Interestingly, it capsizes the conventional and largely accepted notion of musicians in advertising; one often presuming a state of desperation is in play, or perhaps an addiction needs fulfilling – an insatiable hunger for fame or indeed a much more real obsession (see John Cooper Clarke hawking Sugar Puffs in the ’80s to feed his heroin habit), but John is perhaps the sole example of someone using it to directly fund their art. It arguably reshapes the supposed fundamentals of the ‘sell-out’ debate, if indeed you care at all. John Lydon, the poster boy of punk, selling butter – many of us were appalled. Initially, it was a situation he felt forced into.
“[The record labels] kept me bankrupt for years and years and years and made it impossible for me to function as an artist,” he explains, “which drove me into TV land, more or less.
“When I first started, the TV cameras would make me absolutely terrified and very self-conscious and push me into a role I didn’t want to play,” he tells me. “But as the years moved on, I felt more confident in myself, knowing that I had a body of work behind me that could back up anything I had to say or do. So I didn’t feel the need to prove, or over-prove myself. Now, with the camera on or off, it’s the same amount of tension. Oddly enough, things like I’m A Celebrity… Get Me Outta Here helped because there is really no time to be vain. Vanity will lead to a very uncomfortable existence in that kind of world. That’s why I liked it. And oddly enough, people seemed to like me because I was just myself.”

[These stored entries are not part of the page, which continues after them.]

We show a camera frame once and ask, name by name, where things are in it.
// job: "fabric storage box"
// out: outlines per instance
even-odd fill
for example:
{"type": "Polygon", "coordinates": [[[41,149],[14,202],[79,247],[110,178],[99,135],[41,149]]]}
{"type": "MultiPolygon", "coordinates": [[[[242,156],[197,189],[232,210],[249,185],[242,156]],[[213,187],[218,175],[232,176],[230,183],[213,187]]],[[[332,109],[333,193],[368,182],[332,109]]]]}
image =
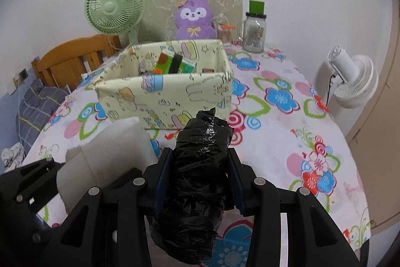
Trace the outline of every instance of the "fabric storage box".
{"type": "Polygon", "coordinates": [[[220,40],[129,46],[96,76],[93,87],[111,121],[137,116],[146,129],[183,129],[199,110],[229,118],[233,72],[220,40]],[[196,73],[153,75],[163,49],[197,63],[196,73]]]}

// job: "stuffed animal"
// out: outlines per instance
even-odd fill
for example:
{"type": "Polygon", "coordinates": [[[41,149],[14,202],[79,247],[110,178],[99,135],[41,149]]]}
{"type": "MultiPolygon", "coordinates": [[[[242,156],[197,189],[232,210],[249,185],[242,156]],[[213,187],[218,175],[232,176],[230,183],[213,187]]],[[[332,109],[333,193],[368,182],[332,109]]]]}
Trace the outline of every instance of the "stuffed animal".
{"type": "Polygon", "coordinates": [[[177,40],[215,39],[213,12],[207,0],[189,0],[175,14],[177,40]]]}

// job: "white desk fan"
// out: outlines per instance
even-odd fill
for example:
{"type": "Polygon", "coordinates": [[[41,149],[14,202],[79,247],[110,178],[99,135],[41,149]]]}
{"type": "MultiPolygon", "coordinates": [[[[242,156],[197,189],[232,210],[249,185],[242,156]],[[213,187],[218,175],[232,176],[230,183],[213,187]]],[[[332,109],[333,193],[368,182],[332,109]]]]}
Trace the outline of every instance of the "white desk fan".
{"type": "Polygon", "coordinates": [[[128,33],[129,43],[138,44],[138,28],[146,0],[86,0],[86,19],[106,36],[128,33]]]}
{"type": "Polygon", "coordinates": [[[337,73],[331,79],[327,99],[333,93],[337,103],[346,109],[365,105],[378,87],[378,72],[368,56],[350,57],[341,46],[336,46],[327,56],[329,64],[337,73]]]}

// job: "chair backrest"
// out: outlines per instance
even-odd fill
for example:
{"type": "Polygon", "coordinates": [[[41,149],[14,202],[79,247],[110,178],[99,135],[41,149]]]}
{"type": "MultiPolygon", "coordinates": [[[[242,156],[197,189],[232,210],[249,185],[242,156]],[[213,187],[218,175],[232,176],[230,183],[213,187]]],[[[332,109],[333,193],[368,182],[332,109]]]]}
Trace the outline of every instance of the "chair backrest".
{"type": "Polygon", "coordinates": [[[69,86],[71,91],[82,81],[81,75],[88,70],[84,59],[91,71],[103,63],[101,51],[109,58],[120,48],[118,36],[96,34],[89,38],[68,41],[50,50],[41,60],[32,61],[35,74],[48,86],[64,88],[69,86]]]}

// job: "small glass jar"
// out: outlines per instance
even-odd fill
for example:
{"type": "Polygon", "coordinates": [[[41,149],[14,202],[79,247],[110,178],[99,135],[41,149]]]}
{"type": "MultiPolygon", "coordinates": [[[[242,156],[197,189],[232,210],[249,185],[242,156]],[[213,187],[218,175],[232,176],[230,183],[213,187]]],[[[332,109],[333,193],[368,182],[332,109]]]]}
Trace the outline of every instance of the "small glass jar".
{"type": "Polygon", "coordinates": [[[264,51],[267,16],[246,12],[246,17],[243,25],[243,50],[259,54],[264,51]]]}
{"type": "Polygon", "coordinates": [[[232,43],[232,30],[236,30],[236,28],[234,26],[218,24],[217,38],[222,41],[224,46],[229,46],[232,43]]]}

In the two decades that PiL have been absent from our stereos and stages, the music industry has perhaps seen more developments than any other. For John Lydon, most have been unwelcome. In reaction to X Factor and the like, for example, he frustratingly states, “those talent shows, really what they are presenting is mimics! Singing other people’s songs, using other people’s ideas, it’s karaoke. Then they throw it back at you and…” John claps his hands like a sea lion. “…arf, arf!
“That’s not the future,” he insists. “In fact, it’s a review show; it’s the past without the original entertainers. It takes a lot to write a song, it’s a very serious, deeply emotional journey – even a lousy song requires a lot of effort. It’s not nice to see someone come along and hop on top of that and murder it in that show-bizzy way. I think it’s cold and indifferent, almost vindictive and resentful to creativity. Simon Cowell has a lot to answer for; he’s a very bad person.”
Perhaps we need ‘This Is PiL’ more than ever. Thankfully, it’s an album that very much feels like a natural evolution for the group. Unsurprisingly, it continues to take in a collection of sounds, textures and influences spanning an array of other cultures and races, much like PiL’s entire back catalogue. “That’s because I see all music as coming from the same place – the heart,” says John, earnestly.
Growing up in the hugely multi-racial Finsbury Park area, even in the early Sex Pistols days dub and reggae music had a big impact on John and punk culture as a whole, most commonly accredited to Don Letts’ involvement as a DJ at The Roxy club. So when some groups of misguided punks went down the more narrow-minded, racist route that some sadly did, it proved difficult for John.
“It was disgusting and amazingly frustrating for me,” he says with a sigh. “They were immediately ghettoising and limiting themselves. Ghandi is a great political hero of mine, he managed to get the British Empire out of India, but look what that quickly turned into: civil war. And that was similar to the way the punk movement went. I don’t want to sound too conceited here, because I’m not putting myself forward as Ghandi – I wouldn’t dream of such a thing, he is beyond belief to me, one of the ultimate human beings that this planet has ever created – but I can see the link. You start out with all the right motivations and you want the seed to germinate, and instead the germs get in and poison the roots. It’s a shame, but you have to go forth, I can’t be held responsible for everyone’s bad moves, or even the good ones.”
Was it something of a personal let down?
“No, you know what, God bless them all, because I don’t come into this world having the audacity of expectation from others. This is what I do, you can like it or you can lump it, but it would be nice if you understood it.”